Abstract
The utilization of tryptophan for the synthesis of serotonin, allows some of this serotonin to be broken down into N-acetylserotonin (NAS) and melatonin, forming the melatoninergic pathways. Many of the changes and susceptibility factors associated with Alzheimer's disease (AD) regulate, and can be regulated by, the melatoninergic pathways. Melatonin is well known for its night-time release by the pineal gland, which contributes to entraining the circadian rhythm. Decreased pineal melatonin and disruption of the circadian rhythm is common in AD, with melatonin supplementation affording significant protection against cognitive deficits and circadian disruption in most clinical trials. Melatonin is also a significant regulator of the immune system, where its effects afford protection against immuno-senescence and associated alterations in immune responses in AD patients. Being a significant antioxidant, antiinflammatory and optimizer of mitochondrial functioning, melatonin has many benefits in AD.

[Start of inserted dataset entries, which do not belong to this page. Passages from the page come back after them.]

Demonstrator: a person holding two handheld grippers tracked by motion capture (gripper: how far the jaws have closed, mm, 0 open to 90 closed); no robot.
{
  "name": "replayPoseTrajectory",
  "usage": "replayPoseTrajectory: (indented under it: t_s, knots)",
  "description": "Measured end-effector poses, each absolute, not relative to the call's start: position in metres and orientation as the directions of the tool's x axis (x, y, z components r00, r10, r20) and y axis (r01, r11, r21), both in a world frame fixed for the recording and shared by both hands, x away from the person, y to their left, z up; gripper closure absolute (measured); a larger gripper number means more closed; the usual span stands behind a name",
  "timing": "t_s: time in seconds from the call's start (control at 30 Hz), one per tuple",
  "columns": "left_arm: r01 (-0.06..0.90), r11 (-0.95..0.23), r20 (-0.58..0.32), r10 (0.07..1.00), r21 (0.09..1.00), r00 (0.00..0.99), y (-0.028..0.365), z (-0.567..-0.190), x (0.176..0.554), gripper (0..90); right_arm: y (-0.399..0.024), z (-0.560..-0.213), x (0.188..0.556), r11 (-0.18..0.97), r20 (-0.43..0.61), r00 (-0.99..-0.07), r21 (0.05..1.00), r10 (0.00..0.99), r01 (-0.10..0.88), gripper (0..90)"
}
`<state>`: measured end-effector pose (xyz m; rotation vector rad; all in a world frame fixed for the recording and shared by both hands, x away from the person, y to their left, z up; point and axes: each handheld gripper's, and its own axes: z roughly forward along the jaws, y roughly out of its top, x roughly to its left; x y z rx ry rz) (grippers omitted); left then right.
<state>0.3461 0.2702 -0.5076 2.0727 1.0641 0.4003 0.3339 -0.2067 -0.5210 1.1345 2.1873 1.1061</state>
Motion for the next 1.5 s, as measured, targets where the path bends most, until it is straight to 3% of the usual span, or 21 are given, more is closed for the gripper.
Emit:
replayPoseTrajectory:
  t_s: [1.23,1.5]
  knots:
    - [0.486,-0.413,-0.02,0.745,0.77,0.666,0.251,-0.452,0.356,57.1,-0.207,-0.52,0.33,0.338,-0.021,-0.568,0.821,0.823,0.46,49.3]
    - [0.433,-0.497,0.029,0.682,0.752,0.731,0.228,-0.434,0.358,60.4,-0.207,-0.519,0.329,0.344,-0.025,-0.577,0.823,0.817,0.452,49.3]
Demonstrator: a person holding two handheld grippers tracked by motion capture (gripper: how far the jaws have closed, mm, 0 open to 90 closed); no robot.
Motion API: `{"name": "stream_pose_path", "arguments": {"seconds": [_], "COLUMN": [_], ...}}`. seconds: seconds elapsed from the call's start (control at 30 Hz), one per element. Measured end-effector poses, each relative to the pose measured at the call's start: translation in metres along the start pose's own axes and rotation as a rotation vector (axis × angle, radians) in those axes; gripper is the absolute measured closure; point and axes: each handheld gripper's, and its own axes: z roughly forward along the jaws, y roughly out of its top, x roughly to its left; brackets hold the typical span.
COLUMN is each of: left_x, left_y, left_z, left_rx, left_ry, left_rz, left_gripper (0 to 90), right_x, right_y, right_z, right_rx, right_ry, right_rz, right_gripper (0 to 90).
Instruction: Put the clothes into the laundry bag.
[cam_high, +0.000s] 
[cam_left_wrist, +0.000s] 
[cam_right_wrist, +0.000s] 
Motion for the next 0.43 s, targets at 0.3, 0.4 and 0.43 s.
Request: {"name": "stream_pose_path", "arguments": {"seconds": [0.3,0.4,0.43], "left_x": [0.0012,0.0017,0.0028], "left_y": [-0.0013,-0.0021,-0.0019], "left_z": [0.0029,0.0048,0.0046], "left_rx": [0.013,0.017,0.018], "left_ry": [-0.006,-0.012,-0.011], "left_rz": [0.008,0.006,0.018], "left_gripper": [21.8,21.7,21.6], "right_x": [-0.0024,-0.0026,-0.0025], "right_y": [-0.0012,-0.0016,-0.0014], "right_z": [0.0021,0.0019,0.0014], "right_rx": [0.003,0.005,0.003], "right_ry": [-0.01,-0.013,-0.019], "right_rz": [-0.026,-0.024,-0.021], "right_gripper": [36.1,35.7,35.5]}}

Recent data shows that melatonin is produced by many other, if not all, human cells, including astrocytes and immune cells. The release of melatonin by these cells allows for autocrine and paracrine effects that decrease the reactivity of glia and immune cells. Given the role of heightened glia and immune cell reactivity in AD, local melatonin synthesis by these cells is a significant pharmaceutical target.
NAS may be more than simply the immediate precursor of melatonin. NAS is also a powerful antioxidant as well as being a brain derived neurotrophic factor (BDNF) mimic. Given the general protective effects of BDNF and its decrease in AD, NAS is likely to afford protection in AD patients, with effects not necessarily the same as those of melatonin.
In this chapter, we review the role of the melatoninergic pathways in AD, highlighting its usefulness in managing this devastating, and still poorly treated, disease.